Navas de Maya B., Arslan Ö., Akyüz E., Kurt R. E., Turan O.

SHIPS AND OFFSHORE STRUCTURES, vol.17, no.3, pp.687-694, 2022 (SCI-Expanded) identifier identifier

  • Publication Type: Article / Article
  • Volume: 17 Issue: 3
  • Publication Date: 2022
  • Doi Number: 10.1080/17445302.2020.1862530
  • Journal Name: SHIPS AND OFFSHORE STRUCTURES
  • Journal Indexes: Science Citation Index Expanded (SCI-EXPANDED), Scopus, Applied Science & Technology Source, Aquatic Science & Fisheries Abstracts (ASFA), Compendex, Computer & Applied Sciences, INSPEC
  • Page Numbers: pp.687-694
  • Keywords: data mining techniques, maritime inspections, Maritime safety, non-conformities, WEKA
  • Istanbul Technical University Affiliated: Yes

Abstract

The application of data mining techniques is an extended practice in numerous domains; however, within the context of maritime inspections, the aforementioned methods are rarely applied.

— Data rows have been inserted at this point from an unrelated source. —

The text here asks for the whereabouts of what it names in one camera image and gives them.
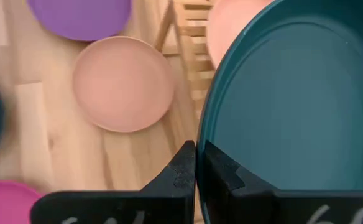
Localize magenta plate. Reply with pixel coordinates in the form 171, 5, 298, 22
0, 180, 44, 224

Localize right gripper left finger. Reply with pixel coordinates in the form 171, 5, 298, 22
29, 139, 198, 224

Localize salmon pink plate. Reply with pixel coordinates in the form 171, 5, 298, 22
206, 0, 274, 68
71, 35, 175, 134

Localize wooden slatted shelf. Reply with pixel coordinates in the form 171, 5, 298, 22
153, 0, 216, 121

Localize teal plate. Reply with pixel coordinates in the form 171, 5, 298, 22
196, 0, 363, 224

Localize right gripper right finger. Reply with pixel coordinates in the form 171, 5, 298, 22
200, 139, 363, 224

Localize purple plate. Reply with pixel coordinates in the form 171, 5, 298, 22
25, 0, 132, 42

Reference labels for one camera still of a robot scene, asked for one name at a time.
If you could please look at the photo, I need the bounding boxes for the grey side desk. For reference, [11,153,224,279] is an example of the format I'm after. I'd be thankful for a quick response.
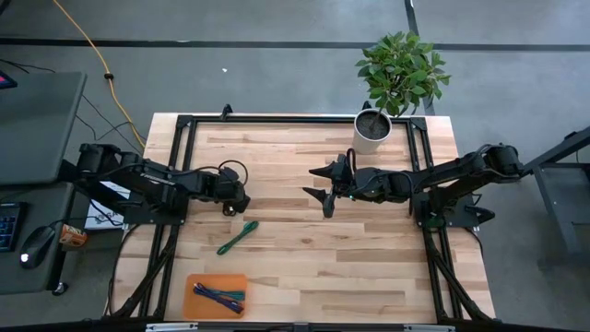
[0,71,88,296]

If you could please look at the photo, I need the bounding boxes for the black computer mouse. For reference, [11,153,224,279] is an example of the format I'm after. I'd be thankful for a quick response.
[18,225,56,270]

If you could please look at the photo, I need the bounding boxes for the orange tray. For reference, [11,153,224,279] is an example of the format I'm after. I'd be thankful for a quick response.
[183,273,250,321]

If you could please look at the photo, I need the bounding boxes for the thin black floor cables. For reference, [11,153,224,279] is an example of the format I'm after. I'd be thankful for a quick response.
[0,57,145,156]

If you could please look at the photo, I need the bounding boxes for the small orange box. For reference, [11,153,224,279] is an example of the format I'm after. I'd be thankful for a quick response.
[58,223,89,247]

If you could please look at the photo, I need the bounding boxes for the teal braided USB-C cable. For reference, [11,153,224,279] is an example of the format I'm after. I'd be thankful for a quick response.
[202,288,247,302]

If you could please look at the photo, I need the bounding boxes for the white plant pot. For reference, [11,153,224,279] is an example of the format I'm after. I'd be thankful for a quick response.
[352,108,394,156]

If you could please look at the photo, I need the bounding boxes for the white paper sheet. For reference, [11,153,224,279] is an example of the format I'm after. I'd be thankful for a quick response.
[84,180,133,231]

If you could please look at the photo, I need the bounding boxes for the yellow extension cable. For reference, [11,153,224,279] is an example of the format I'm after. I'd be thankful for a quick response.
[51,0,148,149]

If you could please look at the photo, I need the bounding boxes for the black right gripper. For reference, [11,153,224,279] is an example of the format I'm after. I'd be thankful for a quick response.
[301,153,386,219]

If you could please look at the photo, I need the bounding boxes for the black metal side stand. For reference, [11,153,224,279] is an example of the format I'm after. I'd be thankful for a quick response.
[523,126,590,259]

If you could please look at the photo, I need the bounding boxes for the black keyboard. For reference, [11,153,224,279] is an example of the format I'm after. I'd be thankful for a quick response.
[0,202,27,254]

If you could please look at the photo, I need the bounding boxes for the black aluminium table frame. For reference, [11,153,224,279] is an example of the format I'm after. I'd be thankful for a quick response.
[103,103,497,324]

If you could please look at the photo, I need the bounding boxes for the silver metal bracket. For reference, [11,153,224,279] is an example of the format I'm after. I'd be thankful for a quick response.
[145,322,199,332]
[403,324,457,332]

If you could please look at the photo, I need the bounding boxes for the green leafy plant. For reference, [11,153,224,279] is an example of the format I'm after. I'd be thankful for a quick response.
[354,30,452,119]

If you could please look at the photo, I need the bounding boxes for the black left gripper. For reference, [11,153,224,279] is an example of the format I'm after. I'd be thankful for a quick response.
[202,166,253,217]

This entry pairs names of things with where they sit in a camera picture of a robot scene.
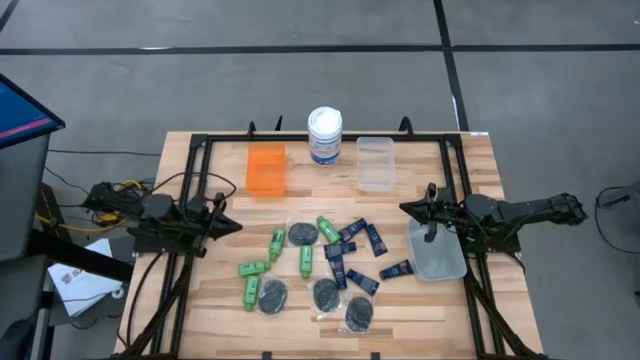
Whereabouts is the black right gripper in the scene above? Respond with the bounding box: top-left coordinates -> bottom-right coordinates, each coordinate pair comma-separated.
398,182 -> 467,245

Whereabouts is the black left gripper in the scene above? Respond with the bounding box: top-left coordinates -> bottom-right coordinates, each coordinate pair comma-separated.
186,192 -> 244,252

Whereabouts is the clear plastic bin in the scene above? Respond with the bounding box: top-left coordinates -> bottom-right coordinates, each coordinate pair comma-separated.
356,135 -> 398,194

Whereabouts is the dark blue cloth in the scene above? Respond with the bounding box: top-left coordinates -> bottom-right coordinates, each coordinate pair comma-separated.
378,259 -> 415,282

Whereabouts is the white plastic bin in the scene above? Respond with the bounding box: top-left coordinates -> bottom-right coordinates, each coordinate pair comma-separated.
405,217 -> 469,283

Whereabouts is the orange translucent plastic bin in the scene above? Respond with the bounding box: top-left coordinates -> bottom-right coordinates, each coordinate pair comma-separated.
245,143 -> 287,199

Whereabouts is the white wipes canister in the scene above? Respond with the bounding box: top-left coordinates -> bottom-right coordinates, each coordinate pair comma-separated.
306,105 -> 344,168

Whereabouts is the black monitor stand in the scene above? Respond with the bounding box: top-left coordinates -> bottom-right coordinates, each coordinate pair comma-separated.
27,228 -> 134,282

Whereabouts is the white printed paper sheet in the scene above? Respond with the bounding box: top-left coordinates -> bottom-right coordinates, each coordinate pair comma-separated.
47,238 -> 124,318

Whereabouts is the grey cabinet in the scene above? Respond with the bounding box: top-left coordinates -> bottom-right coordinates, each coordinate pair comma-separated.
0,133 -> 51,262

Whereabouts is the monitor with blue screen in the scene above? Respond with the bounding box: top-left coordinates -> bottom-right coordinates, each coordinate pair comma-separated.
0,72 -> 67,151

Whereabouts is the black left camera cable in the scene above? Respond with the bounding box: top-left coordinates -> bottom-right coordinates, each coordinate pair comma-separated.
149,170 -> 239,204

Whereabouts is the black aluminium table frame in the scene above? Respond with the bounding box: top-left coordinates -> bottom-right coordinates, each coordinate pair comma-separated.
112,115 -> 551,360

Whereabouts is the yellow cable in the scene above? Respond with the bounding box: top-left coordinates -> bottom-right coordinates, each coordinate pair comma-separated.
34,179 -> 146,234

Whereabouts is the thin black floor cable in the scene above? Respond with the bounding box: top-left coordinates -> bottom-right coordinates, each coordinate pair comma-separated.
47,148 -> 161,157

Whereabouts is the curved black floor cable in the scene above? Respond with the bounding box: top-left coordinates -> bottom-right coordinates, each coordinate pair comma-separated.
593,185 -> 640,255

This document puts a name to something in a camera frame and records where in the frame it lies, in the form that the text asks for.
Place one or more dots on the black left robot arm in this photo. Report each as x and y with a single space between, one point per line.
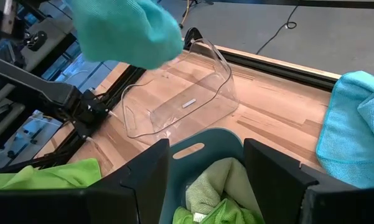
34 84

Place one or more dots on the light blue microfiber towel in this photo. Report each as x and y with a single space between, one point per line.
351 140

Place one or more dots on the pale green microfiber towel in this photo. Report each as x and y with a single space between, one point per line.
217 180

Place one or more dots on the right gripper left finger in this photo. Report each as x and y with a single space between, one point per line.
81 205

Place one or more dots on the bright green microfiber towel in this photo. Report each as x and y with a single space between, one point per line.
227 214
49 177

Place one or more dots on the black aluminium table frame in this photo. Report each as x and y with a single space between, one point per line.
283 70

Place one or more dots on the teal microfiber towel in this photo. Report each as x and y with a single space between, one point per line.
127 31

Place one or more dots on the grey office desk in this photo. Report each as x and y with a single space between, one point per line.
56 34
6 137

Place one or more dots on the black tripod stand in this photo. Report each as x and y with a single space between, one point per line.
202 2

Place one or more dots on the clear plastic basket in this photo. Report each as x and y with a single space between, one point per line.
189 93

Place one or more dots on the dark teal plastic basket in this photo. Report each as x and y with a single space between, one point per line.
205 140

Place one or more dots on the small black desk device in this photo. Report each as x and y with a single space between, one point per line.
35 40

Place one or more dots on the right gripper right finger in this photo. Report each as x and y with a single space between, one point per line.
298 199

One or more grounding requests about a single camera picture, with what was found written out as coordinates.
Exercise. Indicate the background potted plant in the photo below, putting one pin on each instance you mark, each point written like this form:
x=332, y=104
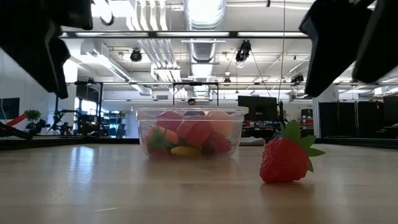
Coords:
x=32, y=114

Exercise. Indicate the red round plastic fruit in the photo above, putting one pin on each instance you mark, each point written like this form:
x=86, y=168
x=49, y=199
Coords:
x=169, y=119

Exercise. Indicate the orange plastic tangerine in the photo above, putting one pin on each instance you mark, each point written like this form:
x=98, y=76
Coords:
x=171, y=136

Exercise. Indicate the black wall screen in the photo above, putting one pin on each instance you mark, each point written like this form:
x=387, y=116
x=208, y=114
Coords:
x=9, y=109

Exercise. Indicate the grey folded cloth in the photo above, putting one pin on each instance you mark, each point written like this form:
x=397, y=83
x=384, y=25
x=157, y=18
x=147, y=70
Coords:
x=253, y=141

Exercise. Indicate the black partition screens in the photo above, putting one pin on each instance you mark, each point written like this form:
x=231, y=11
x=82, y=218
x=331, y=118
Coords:
x=348, y=118

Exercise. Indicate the plastic peach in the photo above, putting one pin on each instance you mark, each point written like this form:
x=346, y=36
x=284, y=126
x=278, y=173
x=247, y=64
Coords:
x=220, y=123

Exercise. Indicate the black overhead crossbar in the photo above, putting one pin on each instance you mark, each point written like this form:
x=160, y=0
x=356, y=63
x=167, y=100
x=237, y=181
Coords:
x=233, y=34

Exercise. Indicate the yellow plastic banana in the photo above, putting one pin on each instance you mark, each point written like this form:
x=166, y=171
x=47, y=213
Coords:
x=186, y=151

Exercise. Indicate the red plastic strawberry green leaves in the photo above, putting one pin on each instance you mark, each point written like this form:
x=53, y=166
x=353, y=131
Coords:
x=283, y=161
x=158, y=143
x=217, y=143

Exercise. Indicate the black background rig frame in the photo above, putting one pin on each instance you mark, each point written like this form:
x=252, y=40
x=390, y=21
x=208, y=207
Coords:
x=87, y=83

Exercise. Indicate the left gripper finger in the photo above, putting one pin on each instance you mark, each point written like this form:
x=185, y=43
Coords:
x=40, y=59

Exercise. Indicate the black computer monitor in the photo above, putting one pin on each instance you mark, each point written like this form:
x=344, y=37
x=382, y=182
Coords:
x=258, y=107

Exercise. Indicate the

Thus, the application of data-mining techniques for the prediction and ranking of non-conformities identified during vessel inspections could be of significant managerial contribution to the safety of shipping companies, as non-conformities could potentially lead to real accidents if not addressed adequately. Hence, specific data mining methods are investigated and applied in this paper to predict and rank non-conformities on oil tankers using a database recorded by tanker shipping companies in Turkey from 2006 to 2019. The results of this study reveal that specific non-conformities, for instance, inadequate ice operations or inadequate general appearance and condition of hull, superstructure and external weather decks, are not company-based problems, rather they are industry wide issues for all tanker shipping companies.